* [PROBLEM DESCRIPTION] When the string "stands" appears in a line of the records, show the whole line.

__________

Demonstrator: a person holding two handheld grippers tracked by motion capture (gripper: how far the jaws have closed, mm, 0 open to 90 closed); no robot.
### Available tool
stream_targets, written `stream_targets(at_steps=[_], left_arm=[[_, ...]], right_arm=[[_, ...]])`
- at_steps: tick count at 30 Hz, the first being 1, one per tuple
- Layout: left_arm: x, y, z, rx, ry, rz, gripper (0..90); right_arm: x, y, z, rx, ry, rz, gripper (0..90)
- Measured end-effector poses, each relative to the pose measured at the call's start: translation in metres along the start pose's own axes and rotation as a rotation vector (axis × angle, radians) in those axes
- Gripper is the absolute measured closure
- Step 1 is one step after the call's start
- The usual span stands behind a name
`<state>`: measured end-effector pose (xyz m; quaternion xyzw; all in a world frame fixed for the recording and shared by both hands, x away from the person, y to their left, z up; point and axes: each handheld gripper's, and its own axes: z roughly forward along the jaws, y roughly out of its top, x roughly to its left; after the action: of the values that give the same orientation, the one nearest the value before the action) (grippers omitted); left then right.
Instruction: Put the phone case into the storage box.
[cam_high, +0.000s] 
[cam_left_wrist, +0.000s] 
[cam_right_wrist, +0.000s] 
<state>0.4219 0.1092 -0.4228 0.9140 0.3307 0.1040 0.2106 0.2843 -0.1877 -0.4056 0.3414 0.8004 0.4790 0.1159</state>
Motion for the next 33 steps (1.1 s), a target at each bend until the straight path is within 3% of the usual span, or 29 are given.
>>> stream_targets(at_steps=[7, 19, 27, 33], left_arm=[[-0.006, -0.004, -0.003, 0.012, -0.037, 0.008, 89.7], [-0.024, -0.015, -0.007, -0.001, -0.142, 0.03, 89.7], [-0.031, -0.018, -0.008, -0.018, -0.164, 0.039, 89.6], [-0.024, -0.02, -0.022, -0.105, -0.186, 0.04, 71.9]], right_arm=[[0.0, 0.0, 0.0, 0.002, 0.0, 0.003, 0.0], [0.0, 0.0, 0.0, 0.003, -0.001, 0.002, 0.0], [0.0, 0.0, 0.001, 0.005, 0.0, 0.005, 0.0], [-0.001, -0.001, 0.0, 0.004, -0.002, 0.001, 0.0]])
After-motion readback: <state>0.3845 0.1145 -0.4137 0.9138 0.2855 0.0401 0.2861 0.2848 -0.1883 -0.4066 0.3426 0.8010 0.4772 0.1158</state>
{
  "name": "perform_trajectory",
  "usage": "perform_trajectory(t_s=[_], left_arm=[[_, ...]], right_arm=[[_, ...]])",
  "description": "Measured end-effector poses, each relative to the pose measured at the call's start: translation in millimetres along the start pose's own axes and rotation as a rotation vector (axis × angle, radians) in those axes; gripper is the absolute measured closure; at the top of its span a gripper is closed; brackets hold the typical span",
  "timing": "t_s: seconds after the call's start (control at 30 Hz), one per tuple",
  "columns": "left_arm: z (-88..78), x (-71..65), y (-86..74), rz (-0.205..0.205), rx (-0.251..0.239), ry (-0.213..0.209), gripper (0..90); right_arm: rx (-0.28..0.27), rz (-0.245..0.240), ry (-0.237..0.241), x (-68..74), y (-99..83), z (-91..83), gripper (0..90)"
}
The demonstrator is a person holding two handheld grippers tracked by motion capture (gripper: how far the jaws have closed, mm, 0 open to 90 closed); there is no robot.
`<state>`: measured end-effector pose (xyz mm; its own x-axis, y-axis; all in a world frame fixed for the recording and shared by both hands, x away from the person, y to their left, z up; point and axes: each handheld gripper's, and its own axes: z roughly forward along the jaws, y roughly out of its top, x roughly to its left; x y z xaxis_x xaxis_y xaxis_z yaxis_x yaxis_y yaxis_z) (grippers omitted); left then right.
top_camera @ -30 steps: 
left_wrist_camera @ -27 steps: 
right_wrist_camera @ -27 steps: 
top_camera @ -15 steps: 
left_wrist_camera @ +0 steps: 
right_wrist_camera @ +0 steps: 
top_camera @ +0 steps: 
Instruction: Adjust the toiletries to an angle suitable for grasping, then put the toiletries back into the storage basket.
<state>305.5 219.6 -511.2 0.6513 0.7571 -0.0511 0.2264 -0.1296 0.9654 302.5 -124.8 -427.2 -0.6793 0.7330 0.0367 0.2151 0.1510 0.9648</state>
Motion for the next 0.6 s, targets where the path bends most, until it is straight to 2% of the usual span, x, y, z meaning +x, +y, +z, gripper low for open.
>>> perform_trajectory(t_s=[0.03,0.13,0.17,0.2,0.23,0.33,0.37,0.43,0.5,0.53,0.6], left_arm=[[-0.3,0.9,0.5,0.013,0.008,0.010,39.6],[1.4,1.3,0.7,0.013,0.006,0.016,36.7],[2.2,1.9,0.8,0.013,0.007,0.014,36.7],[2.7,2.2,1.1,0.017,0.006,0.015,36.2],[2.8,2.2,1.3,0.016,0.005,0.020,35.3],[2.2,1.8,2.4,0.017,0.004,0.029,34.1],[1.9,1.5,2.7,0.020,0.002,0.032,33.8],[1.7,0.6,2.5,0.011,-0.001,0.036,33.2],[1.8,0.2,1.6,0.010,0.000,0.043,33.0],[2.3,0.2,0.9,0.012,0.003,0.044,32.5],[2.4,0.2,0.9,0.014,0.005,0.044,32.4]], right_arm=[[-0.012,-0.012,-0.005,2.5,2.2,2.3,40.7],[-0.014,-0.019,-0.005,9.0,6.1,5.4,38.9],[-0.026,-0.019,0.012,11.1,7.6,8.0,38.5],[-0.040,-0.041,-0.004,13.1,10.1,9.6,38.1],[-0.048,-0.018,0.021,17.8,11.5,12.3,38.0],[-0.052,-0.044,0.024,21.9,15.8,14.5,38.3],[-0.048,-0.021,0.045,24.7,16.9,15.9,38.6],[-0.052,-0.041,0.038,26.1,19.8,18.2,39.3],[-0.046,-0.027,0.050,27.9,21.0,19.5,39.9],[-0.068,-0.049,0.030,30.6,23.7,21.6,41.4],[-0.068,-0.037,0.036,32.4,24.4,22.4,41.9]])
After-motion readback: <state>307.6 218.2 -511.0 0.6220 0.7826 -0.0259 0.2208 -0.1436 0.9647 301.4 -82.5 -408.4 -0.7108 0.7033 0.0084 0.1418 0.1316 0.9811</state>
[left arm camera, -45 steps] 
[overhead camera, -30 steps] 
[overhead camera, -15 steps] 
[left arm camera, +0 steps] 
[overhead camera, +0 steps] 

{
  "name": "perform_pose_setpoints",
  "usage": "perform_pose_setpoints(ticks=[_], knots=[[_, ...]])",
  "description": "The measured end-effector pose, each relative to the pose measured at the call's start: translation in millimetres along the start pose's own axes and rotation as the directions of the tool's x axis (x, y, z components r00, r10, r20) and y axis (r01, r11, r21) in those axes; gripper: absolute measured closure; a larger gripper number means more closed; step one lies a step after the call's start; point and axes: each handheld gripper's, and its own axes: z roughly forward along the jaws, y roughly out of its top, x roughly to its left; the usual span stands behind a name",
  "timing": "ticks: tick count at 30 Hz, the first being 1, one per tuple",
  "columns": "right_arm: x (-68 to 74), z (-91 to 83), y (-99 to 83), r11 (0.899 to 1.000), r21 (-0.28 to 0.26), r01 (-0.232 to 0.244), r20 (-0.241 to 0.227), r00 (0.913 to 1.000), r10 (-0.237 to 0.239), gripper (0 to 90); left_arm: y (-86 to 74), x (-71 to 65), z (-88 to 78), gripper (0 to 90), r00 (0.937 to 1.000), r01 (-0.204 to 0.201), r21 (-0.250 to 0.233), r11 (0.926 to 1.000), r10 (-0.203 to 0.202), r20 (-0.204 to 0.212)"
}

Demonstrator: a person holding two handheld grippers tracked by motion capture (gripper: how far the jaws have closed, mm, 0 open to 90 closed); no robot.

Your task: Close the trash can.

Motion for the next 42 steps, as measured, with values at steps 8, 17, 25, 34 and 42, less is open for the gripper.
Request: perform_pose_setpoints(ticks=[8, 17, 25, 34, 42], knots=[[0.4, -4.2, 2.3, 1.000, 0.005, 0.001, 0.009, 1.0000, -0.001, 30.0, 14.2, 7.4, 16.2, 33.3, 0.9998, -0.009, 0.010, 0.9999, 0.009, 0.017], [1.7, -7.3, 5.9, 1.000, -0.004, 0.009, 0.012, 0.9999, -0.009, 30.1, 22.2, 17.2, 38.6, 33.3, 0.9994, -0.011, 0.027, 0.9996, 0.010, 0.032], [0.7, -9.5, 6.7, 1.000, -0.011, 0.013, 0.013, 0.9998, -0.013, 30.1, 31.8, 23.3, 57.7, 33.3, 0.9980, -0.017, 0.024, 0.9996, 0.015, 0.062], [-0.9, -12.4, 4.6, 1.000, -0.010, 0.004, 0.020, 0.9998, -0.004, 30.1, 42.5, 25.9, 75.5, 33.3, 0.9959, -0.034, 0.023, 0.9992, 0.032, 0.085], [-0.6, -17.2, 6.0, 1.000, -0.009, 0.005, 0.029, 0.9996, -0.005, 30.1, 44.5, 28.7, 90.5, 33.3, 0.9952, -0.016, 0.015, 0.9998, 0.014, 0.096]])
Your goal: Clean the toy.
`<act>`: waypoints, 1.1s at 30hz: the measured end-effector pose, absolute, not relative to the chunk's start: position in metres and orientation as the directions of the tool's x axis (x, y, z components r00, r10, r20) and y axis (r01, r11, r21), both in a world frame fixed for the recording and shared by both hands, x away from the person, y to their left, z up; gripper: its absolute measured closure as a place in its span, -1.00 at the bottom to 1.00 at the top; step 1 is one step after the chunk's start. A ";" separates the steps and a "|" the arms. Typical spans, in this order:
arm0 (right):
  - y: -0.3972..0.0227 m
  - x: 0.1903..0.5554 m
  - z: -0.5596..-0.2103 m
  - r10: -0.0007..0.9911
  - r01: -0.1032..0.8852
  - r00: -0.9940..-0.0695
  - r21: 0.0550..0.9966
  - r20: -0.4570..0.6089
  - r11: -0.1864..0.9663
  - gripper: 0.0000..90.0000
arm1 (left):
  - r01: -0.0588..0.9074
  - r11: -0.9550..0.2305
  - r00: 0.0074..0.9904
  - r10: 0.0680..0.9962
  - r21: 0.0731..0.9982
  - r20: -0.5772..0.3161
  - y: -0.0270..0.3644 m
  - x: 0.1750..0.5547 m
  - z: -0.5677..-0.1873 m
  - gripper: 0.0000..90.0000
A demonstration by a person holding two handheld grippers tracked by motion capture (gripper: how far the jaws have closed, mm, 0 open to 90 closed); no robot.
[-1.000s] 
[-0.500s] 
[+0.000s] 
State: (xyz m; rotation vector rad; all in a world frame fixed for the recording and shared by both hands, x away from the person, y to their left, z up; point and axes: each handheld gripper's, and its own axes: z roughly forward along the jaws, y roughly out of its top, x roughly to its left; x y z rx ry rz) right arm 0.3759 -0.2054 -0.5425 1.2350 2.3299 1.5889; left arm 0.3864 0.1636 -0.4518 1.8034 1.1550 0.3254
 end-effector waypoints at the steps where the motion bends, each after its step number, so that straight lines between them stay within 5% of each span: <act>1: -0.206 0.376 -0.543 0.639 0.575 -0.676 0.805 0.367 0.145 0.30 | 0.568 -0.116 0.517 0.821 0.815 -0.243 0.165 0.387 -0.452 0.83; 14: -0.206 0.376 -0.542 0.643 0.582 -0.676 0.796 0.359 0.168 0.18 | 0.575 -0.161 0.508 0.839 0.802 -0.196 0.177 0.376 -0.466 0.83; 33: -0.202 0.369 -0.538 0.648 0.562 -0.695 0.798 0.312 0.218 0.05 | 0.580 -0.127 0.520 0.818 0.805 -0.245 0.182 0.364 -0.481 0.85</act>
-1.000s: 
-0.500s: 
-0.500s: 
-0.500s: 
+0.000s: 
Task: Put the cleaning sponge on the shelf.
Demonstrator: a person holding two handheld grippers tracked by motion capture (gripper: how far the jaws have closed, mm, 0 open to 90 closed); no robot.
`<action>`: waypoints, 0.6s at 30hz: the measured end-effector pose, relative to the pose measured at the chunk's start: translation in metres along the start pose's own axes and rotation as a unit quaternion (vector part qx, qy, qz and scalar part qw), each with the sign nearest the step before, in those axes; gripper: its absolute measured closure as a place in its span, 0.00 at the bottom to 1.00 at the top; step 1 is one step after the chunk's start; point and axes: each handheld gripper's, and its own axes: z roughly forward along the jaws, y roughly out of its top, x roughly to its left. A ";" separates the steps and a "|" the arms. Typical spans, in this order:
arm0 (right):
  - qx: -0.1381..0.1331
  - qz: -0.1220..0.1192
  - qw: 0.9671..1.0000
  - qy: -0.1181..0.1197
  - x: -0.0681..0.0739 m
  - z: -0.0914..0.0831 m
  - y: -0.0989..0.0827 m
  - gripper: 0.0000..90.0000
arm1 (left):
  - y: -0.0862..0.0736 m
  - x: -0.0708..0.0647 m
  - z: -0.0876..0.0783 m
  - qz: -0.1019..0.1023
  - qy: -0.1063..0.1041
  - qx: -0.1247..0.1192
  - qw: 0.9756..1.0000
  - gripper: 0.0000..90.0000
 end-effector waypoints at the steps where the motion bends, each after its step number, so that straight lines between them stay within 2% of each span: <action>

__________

* [EXERCISE ANSWER]
- The usual span stands behind a name
  "description": "The measured end-effector pose, each relative to the pose measured at the call's start: translation in millimetres along the start pose's own axes and rotation as the directions of the tool's x axis (x, y, z components r00, r10, r20) and y axis (r01, r11, r21) in those axes; gripper: absolute measured closure; a larger gripper number means more closed; step one lies a step after the call's start; point and axes: each handheld gripper's, and its own axes: z roughly forward along the jaws, y roughly out of its top, x roughly to its left; the usual span stands behind a name",

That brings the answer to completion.